To mitigate the impact of other potential channels on corporate green innovation, more variables are included in the control variables.

External Environmental Uncertainty (EU). When faced with a highly uncertain external environment, firms may choose to “stay put” and wait for the right opportunity to invest in green innovation, or they may “take a chance” to gain a competitive advantage or external support. Therefore, this paper treats environmental uncertainty (EU) as a control variable, where the EU indicator is constructed by referring to the study of Ghosh and Olsen (2009). The impact of external environmental changes on firms eventually leads to fluctuations in sales revenue or operating performance, so the latter is used to characterize the former (EU), and the measurement process is as follows: 1) The abnormal sales revenue of each sample company for the past 5 years is estimated separately using the following formula: Sale = φ₀+φ₁Year+ε, where Sale is the sales revenue, Year is the annual variable, and the current year is taken as 5, four if last year, and so on, the annual variable is regressed to exclude the change of sales revenue brought by the stable growth of the company, and the residual result obtained from the regression is the abnormal sales revenue; 2) the standard deviation of abnormal sales revenue in the past 5 years is divided by the average value of sales revenue in the past 5 years to obtain the unadjusted environmental uncertainty of the industry; 3) the result of the second step is divided by the industry environmental uncertainty (the median of the non-industry-adjusted environmental uncertainty of all firms in the same industry in the same year) to obtain the industry-adjusted environmental uncertainty (EU). The higher the value, the higher the environmental uncertainty faced by the firm. After including EU in the control variables, the regression results are reported in columns 1) and 5) of Table 10, where the regression coefficient of DIG remains significantly positive.

TABLE 10

TABLE 10. Test results with added control variables.

Government Ecological Attention (GEA). Local governments with higher ecological attention are likely to actively introduce policies that favour green innovation, releasing positive signals that prompt local enterprises to undertake green innovation activities. Adopting a text mining approach, we measure the ratio of ecological keyword frequencies to all word frequencies in government work reports as a proxy for the government’s ecological attention (GEA) and added it to the control variables. Columns 2) and 6) of Table 10 report the relevant regression results. After controlling for GEA, the regression coefficient of digital transformation (DIG) remains significantly positive.

Government Environmental Subsidies (GS). Studies have shown that policymakers can promote private R&D investments through subsidies.

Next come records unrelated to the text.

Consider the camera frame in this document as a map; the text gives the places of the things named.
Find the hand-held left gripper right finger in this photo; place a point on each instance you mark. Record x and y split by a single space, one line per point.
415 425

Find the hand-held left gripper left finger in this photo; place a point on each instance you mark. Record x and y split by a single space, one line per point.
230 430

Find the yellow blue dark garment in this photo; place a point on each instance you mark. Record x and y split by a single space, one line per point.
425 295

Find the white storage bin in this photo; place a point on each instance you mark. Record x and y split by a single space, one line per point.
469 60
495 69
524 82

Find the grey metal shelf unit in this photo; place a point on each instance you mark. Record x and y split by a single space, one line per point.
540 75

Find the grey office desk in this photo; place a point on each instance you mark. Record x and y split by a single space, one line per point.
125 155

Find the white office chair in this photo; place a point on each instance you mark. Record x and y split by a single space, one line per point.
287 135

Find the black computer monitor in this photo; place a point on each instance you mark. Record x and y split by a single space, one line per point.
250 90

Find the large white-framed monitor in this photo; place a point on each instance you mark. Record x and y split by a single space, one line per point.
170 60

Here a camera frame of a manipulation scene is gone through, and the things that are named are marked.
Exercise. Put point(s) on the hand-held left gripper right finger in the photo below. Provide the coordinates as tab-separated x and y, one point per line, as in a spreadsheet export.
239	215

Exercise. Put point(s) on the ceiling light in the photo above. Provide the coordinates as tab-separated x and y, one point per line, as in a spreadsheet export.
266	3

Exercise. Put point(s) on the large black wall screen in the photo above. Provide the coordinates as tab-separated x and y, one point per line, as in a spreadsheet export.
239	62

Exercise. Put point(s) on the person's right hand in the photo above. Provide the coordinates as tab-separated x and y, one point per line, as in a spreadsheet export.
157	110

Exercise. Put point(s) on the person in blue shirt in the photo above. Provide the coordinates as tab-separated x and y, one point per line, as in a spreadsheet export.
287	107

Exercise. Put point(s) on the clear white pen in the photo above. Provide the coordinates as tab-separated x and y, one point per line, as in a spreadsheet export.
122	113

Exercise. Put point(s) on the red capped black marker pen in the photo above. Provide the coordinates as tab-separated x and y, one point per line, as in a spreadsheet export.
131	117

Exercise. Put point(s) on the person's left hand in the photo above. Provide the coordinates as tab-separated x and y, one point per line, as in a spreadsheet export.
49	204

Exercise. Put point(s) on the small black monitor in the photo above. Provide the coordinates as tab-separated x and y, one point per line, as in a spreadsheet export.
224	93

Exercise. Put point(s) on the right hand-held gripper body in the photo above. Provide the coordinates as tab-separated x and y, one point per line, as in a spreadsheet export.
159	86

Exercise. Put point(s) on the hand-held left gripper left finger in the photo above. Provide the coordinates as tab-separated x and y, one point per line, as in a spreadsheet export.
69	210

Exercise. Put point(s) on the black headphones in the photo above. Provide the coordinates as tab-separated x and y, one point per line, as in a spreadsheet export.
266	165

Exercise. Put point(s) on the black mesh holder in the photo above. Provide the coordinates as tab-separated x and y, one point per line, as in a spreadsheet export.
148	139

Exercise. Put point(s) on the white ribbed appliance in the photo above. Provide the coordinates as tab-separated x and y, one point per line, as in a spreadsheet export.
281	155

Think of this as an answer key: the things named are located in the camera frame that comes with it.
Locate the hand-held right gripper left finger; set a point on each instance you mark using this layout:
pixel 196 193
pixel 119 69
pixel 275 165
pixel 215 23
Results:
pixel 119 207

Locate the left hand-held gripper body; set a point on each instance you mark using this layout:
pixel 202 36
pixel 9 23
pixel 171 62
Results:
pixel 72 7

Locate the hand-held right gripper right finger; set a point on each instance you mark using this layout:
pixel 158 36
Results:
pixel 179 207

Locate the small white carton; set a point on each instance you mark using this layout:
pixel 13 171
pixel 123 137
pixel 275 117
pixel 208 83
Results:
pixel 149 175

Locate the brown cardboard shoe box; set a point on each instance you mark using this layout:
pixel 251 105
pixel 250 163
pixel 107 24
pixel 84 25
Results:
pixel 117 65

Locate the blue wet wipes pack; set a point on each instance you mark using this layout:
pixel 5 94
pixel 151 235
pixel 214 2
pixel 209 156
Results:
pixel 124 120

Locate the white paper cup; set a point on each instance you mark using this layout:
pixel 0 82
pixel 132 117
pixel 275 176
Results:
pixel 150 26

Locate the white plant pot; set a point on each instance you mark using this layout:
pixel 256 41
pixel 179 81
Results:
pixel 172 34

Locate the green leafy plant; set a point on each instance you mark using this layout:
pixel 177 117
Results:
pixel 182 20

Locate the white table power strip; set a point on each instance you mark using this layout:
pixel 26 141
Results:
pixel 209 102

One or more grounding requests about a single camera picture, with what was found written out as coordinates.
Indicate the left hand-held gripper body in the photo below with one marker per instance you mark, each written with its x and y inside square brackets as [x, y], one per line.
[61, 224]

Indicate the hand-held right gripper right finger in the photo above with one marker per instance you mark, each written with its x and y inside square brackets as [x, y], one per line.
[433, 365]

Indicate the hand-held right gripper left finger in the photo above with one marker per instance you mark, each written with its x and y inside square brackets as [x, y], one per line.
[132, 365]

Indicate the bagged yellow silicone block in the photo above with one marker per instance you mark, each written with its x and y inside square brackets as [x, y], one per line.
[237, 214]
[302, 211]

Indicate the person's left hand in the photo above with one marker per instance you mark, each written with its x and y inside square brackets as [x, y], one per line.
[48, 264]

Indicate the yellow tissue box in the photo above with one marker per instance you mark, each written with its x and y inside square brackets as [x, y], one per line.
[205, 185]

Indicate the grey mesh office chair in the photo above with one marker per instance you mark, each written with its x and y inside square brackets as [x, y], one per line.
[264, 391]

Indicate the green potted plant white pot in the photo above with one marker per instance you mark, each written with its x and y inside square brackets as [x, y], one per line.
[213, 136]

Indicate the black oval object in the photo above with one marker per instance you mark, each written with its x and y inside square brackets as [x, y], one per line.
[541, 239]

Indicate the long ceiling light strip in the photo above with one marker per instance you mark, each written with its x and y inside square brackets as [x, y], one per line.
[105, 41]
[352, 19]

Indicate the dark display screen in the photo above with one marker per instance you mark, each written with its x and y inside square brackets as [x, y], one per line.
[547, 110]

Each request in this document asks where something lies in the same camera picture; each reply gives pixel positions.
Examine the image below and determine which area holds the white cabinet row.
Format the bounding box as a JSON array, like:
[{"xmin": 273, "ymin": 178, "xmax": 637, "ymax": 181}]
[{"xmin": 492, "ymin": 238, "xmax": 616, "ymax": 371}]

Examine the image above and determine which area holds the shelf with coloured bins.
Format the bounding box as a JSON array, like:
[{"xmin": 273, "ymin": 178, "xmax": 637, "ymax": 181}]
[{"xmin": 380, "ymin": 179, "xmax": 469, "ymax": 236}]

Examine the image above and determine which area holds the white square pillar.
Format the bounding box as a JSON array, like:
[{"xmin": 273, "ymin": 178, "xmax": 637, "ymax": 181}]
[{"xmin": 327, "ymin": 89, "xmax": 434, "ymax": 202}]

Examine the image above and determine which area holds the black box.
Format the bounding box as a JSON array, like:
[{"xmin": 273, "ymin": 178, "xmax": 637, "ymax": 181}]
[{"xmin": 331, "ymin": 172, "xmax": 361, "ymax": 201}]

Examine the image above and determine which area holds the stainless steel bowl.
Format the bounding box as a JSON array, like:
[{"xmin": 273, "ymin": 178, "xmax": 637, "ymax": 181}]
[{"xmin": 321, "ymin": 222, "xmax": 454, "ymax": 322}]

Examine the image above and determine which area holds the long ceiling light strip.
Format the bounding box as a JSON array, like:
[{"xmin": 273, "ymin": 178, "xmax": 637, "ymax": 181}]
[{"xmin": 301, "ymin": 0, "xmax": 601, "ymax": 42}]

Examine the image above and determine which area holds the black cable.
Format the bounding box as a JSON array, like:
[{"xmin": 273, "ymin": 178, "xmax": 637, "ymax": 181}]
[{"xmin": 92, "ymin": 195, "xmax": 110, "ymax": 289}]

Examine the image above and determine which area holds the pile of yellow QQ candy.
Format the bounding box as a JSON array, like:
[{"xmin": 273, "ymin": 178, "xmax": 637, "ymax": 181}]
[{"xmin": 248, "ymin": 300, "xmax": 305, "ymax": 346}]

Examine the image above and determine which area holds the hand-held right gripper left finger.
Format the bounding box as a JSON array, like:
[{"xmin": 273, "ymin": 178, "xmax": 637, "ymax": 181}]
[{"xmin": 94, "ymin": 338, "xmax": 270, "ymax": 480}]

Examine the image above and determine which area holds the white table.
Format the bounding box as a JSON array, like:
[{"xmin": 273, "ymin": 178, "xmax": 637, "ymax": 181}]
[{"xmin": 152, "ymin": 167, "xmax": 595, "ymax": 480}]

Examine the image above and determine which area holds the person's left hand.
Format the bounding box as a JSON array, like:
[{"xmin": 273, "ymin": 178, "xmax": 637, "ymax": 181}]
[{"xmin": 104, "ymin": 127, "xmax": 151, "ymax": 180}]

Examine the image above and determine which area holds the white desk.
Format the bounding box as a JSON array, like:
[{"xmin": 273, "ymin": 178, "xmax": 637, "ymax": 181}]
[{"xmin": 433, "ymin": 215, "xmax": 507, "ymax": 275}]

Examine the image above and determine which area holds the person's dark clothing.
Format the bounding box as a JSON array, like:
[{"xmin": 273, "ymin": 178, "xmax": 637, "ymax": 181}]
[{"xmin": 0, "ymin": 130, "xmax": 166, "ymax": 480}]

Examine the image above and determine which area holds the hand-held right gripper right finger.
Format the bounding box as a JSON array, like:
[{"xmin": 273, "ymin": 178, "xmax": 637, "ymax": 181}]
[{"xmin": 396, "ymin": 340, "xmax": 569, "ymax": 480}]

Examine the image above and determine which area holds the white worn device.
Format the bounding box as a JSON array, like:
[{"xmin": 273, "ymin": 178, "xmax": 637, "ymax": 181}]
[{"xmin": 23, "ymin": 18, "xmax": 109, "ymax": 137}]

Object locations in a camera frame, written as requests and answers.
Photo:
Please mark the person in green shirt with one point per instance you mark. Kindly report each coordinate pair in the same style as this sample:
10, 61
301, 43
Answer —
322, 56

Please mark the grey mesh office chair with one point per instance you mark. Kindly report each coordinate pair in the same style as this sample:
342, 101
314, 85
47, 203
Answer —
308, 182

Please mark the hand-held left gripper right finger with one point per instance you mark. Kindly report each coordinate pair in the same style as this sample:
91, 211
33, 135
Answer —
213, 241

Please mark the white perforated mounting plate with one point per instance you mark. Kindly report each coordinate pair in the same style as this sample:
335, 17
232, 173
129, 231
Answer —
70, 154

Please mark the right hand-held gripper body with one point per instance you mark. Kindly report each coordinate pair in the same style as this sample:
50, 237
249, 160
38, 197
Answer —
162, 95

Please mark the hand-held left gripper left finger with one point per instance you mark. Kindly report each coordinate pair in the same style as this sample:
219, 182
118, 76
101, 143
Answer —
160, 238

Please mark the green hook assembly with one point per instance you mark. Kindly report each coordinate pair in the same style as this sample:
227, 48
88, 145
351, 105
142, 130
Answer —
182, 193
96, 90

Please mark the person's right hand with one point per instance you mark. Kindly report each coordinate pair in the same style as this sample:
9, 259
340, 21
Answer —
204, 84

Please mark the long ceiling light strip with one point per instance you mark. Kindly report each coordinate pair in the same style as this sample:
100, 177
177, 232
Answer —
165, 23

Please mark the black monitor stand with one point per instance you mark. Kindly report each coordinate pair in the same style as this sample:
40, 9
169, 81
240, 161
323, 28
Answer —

On the one hand, government environmental subsidies can, to some extent, alleviate the financial pressure and compensate for the high costs and risks associated with green innovation in the private sector, and on the other hand, the government may incentivize firms to reduce emissions or enhance green innovation through environmental subsidies. Therefore, the data of government subsidies obtained by listed companies due to their environmental actions are calculated, and government environmental subsidies (GS) are included in the control variables. The results in columns 3) and 7) of Table 10 demonstrate that the regression coefficient of digital transformation remains significantly positive after controlling government environmental subsidies (GS).

Tax Incentives (TAX). Fiscal policy incentives play an important role in the development and diffusion of green innovation, and tax incentives are one of the main instruments of fiscal policy incentives in addition to direct subsidies. Government R&D tax incentives may promote green innovation by firms through direct stimulation or leveraging effects. In this paper, we add tax incentives received by firms (TAX) to the control variables, and as shown in columns 4) and 8) of Table 10, the regression coefficient of digital transformation remains significantly positive when controlling for tax incentives (TAX).

In summary, after multiple robustness and endogeneity treatments, the core findings of this paper remain highly consistent.

3.8 Heterogeneity analysis

In the previous test, this paper examines the impact of corporate digital transformation on green innovation using the full sample, and the results show that corporate digital transformation can significantly improve the quality and quantity of green innovation. However, it is worth noting that the above effects may be asymmetric under different external environments and different corporate attributes. Further, the sample firms are tested by group based on the nature of enterprise ownership, enterprise size, ecological expenditures and financing constraints.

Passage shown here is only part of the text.